Office’s Place In The New Microsoft

In a recent Vanity Fair feature on Microsoft that you should certainly read, a comment from former CEO Bill Gates is worth considering: “[T]he original idea of having great software people and broad software products and Office being the primary tool that people look to across all these devices, that’s as true today and as strong as ever.”

What’s fun about the Gates quote is how correct, and historically fraught, it is; Microsoft built Office for Mac for years, but when it came time to release the productivity suite for iPad and Android tablets, those efforts didn’t reach fruition in the first case, or appear to race to market in the second, until new CEO Satya Nadella took the reins.

Perhaps even more interesting is how Gates puts Office squarely in the middle of the company, perhaps even more so than Windows.

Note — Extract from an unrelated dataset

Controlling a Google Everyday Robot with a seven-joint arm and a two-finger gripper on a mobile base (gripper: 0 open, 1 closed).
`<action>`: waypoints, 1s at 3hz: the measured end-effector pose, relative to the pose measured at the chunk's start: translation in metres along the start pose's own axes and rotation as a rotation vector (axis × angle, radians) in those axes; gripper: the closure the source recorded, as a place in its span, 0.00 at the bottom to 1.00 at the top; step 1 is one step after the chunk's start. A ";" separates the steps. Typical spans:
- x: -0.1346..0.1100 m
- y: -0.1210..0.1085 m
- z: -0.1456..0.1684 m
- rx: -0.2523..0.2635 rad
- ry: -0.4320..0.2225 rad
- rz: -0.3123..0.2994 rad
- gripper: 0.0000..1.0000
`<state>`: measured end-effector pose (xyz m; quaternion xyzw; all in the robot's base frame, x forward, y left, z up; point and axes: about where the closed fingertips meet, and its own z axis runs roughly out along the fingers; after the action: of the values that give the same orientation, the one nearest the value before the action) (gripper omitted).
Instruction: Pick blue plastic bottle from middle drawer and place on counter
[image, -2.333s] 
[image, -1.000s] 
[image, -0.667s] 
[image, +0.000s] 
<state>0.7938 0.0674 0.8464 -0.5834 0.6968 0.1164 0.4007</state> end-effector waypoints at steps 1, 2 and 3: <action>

That might seem like a semantic point, but it slides right into Nadella’s “platforms and productivity mantra.”

Now that we’ve entered the era of Windows 10, it’s worth keeping in mind the following two things: The cost of Windows on a per-PC basis is declining, and Office has shown massive early potential to monetize on a recurring basis in the cloud and mobile era.

As such, Microsoft has to win on both fronts, but the financial success of Office will likely float Windows’ transition to a service-supporting product.

Caveat to the above is that what Gates said does not diminish the importance of Windows to Microsoft. A healthy Windows is one way Microsoft retains the enterprise market share that partially drives Office incomes. Unsurprisingly, at a platform company, things are intermingled.